*To do*
Through the line that contains "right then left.", return the data below exactly, starting at its first line; leave the rest out.

*Data segment*

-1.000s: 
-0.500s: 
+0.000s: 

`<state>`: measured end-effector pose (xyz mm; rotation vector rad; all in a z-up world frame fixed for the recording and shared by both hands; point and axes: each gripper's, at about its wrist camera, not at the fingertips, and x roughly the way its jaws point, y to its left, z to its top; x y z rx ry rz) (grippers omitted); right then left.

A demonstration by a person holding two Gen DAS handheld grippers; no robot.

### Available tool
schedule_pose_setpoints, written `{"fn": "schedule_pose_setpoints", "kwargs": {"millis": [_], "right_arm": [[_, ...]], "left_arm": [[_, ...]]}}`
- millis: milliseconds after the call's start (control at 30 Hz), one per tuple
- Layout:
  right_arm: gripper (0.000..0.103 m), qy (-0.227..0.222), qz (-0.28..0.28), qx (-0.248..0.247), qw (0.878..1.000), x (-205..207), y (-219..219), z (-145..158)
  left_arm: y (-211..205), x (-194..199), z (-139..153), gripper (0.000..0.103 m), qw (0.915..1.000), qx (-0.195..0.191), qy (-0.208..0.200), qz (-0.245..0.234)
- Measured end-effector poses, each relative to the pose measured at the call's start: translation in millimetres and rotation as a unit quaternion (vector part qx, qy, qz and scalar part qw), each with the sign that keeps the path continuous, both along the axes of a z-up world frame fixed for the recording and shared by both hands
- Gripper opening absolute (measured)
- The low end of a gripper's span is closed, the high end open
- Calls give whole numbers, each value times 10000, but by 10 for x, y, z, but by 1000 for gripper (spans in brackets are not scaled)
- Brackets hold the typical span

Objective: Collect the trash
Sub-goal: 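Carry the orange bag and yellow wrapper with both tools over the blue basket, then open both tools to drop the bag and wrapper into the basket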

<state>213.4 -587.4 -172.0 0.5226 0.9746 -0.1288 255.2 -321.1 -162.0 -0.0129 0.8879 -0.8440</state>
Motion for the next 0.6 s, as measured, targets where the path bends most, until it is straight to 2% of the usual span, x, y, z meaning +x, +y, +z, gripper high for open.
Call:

*Solution for this problem*
-1.000s: 
-0.500s: 
+0.000s: 

`<state>`: measured end-effector pose (xyz mm; rotation vector rad; all in a z-up world frame fixed for the recording and shared by both hands; point and axes: each gripper's, at about its wrist camera, not at the fingertips, and x roughly the way its jaws point, y to its left, z to its top; x y z rx ry rz) (grippers omitted); right then left.

Nothing more remains to be added to this answer.